— Task instructions —
Return the listing below exactly as it stands. Pictures stay out.

— Data provided —
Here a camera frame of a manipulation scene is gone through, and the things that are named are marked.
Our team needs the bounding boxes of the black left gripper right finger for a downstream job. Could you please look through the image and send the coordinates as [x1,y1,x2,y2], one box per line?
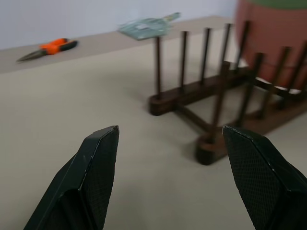
[222,124,307,230]

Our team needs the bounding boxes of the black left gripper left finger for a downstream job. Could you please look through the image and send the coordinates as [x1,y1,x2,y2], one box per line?
[23,125,120,230]

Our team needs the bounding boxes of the pink plate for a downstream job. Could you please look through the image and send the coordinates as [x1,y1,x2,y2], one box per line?
[234,0,307,91]

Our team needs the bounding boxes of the green plate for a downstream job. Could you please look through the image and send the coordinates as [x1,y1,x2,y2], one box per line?
[253,0,307,11]

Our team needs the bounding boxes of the dark wooden dish rack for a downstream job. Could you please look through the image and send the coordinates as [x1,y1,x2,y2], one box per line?
[148,21,307,166]

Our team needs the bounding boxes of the orange and black pliers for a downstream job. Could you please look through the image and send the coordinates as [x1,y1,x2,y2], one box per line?
[15,38,79,63]

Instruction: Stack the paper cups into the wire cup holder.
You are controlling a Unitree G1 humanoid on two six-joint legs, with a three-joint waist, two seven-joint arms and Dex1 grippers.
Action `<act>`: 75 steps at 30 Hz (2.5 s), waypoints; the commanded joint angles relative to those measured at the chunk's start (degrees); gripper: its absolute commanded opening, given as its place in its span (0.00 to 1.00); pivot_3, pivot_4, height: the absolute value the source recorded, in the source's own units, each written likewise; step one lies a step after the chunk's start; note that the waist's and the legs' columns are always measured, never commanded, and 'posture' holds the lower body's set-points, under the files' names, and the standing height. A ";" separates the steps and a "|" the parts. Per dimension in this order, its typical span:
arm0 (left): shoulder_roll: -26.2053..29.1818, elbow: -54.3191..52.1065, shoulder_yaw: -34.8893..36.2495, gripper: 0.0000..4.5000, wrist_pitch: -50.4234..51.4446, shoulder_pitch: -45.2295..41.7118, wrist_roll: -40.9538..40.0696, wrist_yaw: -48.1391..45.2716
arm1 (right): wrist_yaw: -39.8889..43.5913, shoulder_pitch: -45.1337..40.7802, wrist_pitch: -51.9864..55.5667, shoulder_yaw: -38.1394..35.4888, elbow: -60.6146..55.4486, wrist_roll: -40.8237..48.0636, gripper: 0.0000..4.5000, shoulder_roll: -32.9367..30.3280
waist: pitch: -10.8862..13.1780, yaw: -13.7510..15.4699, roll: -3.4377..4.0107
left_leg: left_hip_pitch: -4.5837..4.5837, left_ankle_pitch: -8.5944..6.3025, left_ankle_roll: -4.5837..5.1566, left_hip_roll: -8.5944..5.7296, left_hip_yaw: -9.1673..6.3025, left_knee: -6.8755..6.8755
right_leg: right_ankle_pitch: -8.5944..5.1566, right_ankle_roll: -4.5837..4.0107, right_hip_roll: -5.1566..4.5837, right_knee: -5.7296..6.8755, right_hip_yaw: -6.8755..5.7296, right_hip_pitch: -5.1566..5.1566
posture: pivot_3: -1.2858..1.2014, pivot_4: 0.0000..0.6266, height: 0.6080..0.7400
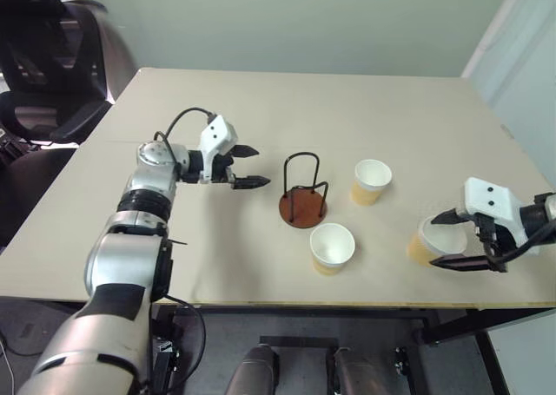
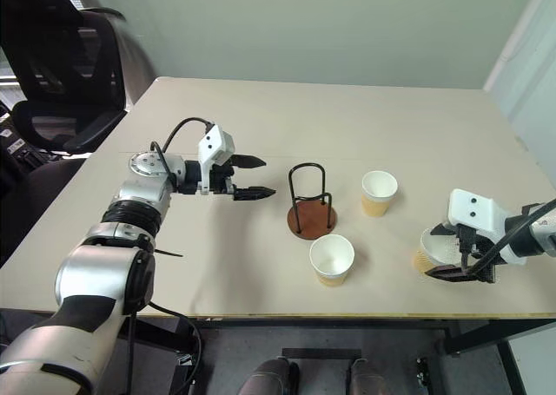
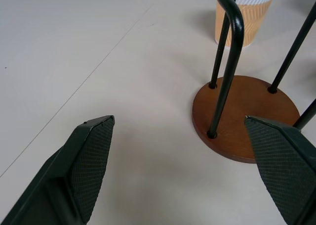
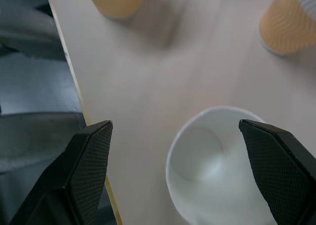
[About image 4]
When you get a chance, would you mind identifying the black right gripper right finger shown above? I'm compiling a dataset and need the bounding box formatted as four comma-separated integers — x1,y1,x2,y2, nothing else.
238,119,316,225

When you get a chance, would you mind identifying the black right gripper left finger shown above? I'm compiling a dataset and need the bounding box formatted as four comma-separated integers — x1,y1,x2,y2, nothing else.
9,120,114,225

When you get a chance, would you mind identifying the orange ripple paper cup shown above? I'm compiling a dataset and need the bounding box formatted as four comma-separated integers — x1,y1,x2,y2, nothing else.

— Result —
Here a camera frame of a manipulation scene is gone through, and the things that are named are marked.
Our team needs the bounding boxes of the black left gripper right finger for a downstream job. Could you please look through the image and send the coordinates as [x1,y1,x2,y2], one box per line?
[222,124,307,230]

Our team needs the bounding boxes of the black left gripper left finger for a downstream job. Could you please look through the image and send the coordinates as [x1,y1,x2,y2], one box per line?
[23,125,120,230]

Our team needs the bounding boxes of the pink plate for a downstream job. Could you please look through the image and send the coordinates as [x1,y1,x2,y2], one box per line?
[234,0,307,91]

Our team needs the bounding boxes of the green plate for a downstream job. Could you please look through the image and send the coordinates as [x1,y1,x2,y2], one box per line?
[253,0,307,11]

Our team needs the bounding boxes of the dark wooden dish rack for a downstream job. Could you please look through the image and send the coordinates as [x1,y1,x2,y2], one box per line?
[148,21,307,166]

Our team needs the bounding boxes of the orange and black pliers for a downstream job. Could you please look through the image and send the coordinates as [x1,y1,x2,y2], one box per line?
[15,38,79,63]

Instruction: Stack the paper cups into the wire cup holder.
You are controlling a Unitree G1 humanoid on two six-joint legs, with a three-joint waist, two seven-joint arms and Dex1 grippers.
Action `<act>`: 75 steps at 30 Hz (2.5 s), waypoints; the commanded joint angles relative to those measured at the chunk's start (degrees); gripper: its absolute commanded opening, given as its place in its span (0.00 to 1.00); pivot_3, pivot_4, height: the absolute value the source recorded, in the source's own units, each written likewise; step one lies a step after the chunk's start; note that the waist's and the legs' columns are always measured, never commanded, and 'posture' holds the lower body's set-points, under the files' names, and the standing height. A ";" separates the steps and a "|" the parts. Per dimension in this order, its typical span:
arm0 (left): shoulder_roll: -26.2053..29.1818, elbow: -54.3191..52.1065, shoulder_yaw: -34.8893..36.2495, gripper: 0.0000..4.5000, wrist_pitch: -50.4234..51.4446, shoulder_pitch: -45.2295..41.7118, wrist_roll: -40.9538..40.0696, wrist_yaw: -48.1391..45.2716
arm1 (right): wrist_yaw: -39.8889..43.5913, shoulder_pitch: -45.1337..40.7802, wrist_pitch: -51.9864..55.5667, shoulder_yaw: -38.1394..35.4888, elbow: -60.6146..55.4486, wrist_roll: -40.8237..48.0636, gripper: 0.0000..4.5000, shoulder_roll: -32.9367..30.3280
waist: pitch: -10.8862..13.1780, yaw: -13.7510..15.4699, roll: -3.4377..4.0107
left_leg: left_hip_pitch: -4.5837..4.5837, left_ankle_pitch: -8.5944..6.3025, left_ankle_roll: -4.5837..5.1566, left_hip_roll: -8.5944..5.7296, left_hip_yaw: -9.1673..6.3025, left_knee: -6.8755..6.8755
right_leg: right_ankle_pitch: -8.5944..5.1566, right_ankle_roll: -4.5837..4.0107, right_hip_roll: -5.1566..4.5837, right_knee: -5.7296..6.8755, right_hip_yaw: -6.8755..5.7296, right_hip_pitch: -5.1566..5.1566
posture: pivot_3: -1.2858..1.2014, pivot_4: 0.0000..0.6266, height: 0.6080..0.7400
[About image 4]
When you get a chance, would you mind identifying the black right gripper right finger shown above? I'm compiling a dataset and need the bounding box formatted as four comma-separated integers — x1,y1,x2,y2, nothing else.
238,119,316,225

When you get a chance, would you mind identifying the black right gripper left finger shown above? I'm compiling a dataset and need the bounding box formatted as four comma-separated integers — x1,y1,x2,y2, nothing else.
9,120,114,225

When you get a chance, would you mind identifying the orange ripple paper cup shown above? I'm compiling a dataset and need the bounding box formatted as four comma-separated integers — x1,y1,x2,y2, nothing else.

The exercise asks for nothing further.